Emphasis on the individual. We built Noora as an organization that keeps people first, which for us, means respecting people’s agency, treating everyone with dignity, and recognizing the shared humanity in us all. This principle applies to patient families we work for, our employees and fellows, and ourselves. With regard to this last point, drawing personal boundaries to ensure wellness was the first ground rule we set as a team in Extreme, when we knew that this intense class tended to consume. We’ve managed to mostly hold ourselves accountable, despite the endless needs of breathing life into Noora. The lapses when we’ve noticed one person sacrificing too much has put stress on our entire ecosystem, so it’s in Noora’s best interest when one of us advocates for another cofounder’s wellbeing — whether it be Shahed going running, Edith chasing a sunset with her husband, Katy hosting a party, or me, mad-dashing to the ocean. We can’t be good friends, family members, members of our respective communities, or cofounders as overly-extended people.

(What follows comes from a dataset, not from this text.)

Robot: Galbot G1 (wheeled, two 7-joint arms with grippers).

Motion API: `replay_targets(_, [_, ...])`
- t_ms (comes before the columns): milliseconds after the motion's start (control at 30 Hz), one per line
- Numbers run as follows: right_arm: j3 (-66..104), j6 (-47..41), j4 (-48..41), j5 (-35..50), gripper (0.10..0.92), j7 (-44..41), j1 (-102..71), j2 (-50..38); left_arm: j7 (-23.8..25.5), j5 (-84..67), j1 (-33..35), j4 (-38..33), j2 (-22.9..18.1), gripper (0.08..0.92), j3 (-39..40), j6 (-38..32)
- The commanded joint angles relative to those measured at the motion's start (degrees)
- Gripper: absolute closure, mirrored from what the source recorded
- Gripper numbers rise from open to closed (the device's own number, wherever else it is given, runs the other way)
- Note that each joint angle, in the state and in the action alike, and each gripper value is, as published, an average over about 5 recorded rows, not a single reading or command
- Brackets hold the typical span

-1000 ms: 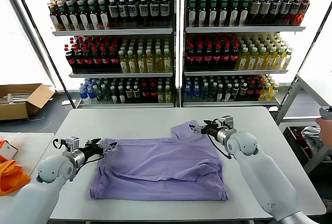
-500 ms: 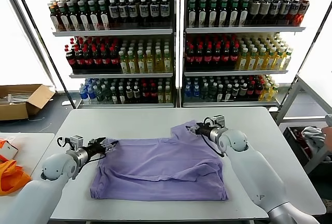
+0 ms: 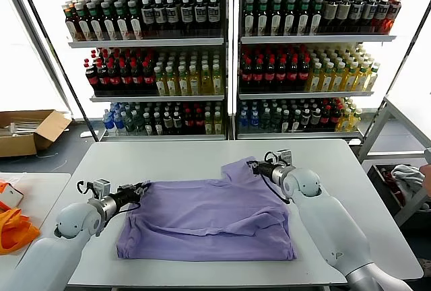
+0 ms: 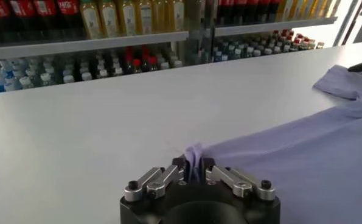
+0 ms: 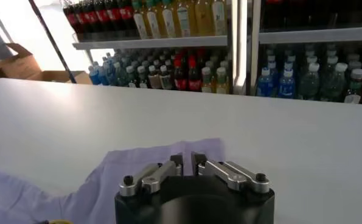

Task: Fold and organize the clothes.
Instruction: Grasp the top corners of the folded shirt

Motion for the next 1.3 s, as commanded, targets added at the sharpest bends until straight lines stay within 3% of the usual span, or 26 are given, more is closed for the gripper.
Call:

Future. The Noora universe is unique because it was built upon the sum of our individual cofounder values and personalities, but in order to hit lightspeed, we need to be able to communicate and externalize why Noora exists. In the past couple of years, we’ve expanded beyond just our first couple of hires to build a team of talented, driven individuals. In order for newcomers to invest in us, we need to make it easy for them to swim in sync with our work and cultural rhythm. This opportunity is presenting itself currently with my departure from Noora to finish medical school. While I’m sad to be sidelined, replacing my piece of the puzzle will give room for others to step in, and like a starfish, sprout another leg.